%%
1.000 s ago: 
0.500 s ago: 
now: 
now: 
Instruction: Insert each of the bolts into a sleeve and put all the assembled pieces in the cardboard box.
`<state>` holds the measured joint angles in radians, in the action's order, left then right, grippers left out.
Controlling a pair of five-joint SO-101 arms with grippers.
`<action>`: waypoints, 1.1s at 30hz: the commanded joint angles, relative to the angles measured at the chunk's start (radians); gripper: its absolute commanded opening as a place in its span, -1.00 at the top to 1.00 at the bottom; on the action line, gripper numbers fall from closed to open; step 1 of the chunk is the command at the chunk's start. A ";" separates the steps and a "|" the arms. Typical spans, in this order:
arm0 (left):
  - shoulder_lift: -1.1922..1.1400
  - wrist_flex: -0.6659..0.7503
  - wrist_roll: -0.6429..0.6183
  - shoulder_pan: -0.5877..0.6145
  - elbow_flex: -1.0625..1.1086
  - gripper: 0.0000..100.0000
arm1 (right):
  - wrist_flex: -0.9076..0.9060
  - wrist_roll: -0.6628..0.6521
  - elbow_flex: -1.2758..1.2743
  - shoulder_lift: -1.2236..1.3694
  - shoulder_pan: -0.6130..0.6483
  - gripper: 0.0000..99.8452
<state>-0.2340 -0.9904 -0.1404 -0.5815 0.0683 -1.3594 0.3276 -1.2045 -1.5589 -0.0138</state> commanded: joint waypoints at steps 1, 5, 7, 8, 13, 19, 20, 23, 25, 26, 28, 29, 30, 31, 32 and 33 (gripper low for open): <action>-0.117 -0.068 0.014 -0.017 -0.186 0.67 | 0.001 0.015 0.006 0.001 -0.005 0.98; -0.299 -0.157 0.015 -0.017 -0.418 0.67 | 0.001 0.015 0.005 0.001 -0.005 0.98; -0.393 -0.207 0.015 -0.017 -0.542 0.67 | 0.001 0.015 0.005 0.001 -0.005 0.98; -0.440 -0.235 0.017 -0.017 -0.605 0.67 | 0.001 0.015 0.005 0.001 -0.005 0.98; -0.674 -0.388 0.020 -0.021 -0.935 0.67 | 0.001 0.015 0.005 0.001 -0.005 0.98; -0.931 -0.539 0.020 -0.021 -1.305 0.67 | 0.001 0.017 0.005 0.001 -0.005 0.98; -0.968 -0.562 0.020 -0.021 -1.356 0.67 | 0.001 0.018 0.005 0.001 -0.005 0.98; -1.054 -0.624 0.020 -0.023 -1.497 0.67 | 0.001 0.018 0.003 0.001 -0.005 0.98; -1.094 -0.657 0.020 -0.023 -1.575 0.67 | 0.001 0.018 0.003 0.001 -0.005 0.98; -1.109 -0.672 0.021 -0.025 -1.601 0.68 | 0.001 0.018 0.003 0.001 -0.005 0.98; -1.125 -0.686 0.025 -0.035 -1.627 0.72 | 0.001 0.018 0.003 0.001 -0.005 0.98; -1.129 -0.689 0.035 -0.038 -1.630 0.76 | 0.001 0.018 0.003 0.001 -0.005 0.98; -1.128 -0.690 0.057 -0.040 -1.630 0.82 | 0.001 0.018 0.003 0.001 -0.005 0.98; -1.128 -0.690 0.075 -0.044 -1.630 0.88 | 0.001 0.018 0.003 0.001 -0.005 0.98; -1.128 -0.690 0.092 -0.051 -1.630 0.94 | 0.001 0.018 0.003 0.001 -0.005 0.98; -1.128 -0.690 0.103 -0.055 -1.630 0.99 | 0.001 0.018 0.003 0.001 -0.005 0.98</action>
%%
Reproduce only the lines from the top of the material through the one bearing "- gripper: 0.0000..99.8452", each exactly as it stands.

Solution to the exercise:
1.000 s ago: 
0.500 s ago: 
now: 
now: 
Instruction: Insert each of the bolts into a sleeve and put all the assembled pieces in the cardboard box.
`<state>` holds the measured joint angles in radians, in the action's order, left then right, grippers left out.
Controlling a pair of five-joint SO-101 arms with grippers.
`<action>`: waypoints, 1.1s at 30hz: the commanded joint angles, relative to the angles measured at the chunk's start (radians); gripper: its absolute commanded opening as a place in its span, -1.00 at the top to 1.00 at the bottom; on the action line, gripper numbers fall from closed to open; step 1 of the chunk is the command at the chunk's start. A ";" separates the steps and a "|" the arms. Typical spans, in this order:
arm0 (left):
  - shoulder_lift: -1.1922..1.1400
  - wrist_flex: -0.6659..0.7503
  - wrist_roll: -0.6429..0.6183
  - shoulder_pan: -0.5877..0.6145
  - elbow_flex: -1.0625..1.1086
  - gripper: 0.0000..100.0000
arm1 (right):
  - wrist_flex: -0.9076..0.9060
  - wrist_roll: -0.6628..0.6521
  - elbow_flex: -1.2758..1.2743
  - shoulder_lift: -1.2236..1.3694
  - shoulder_pan: -0.6130..0.6483
  - gripper: 0.0000..99.8452

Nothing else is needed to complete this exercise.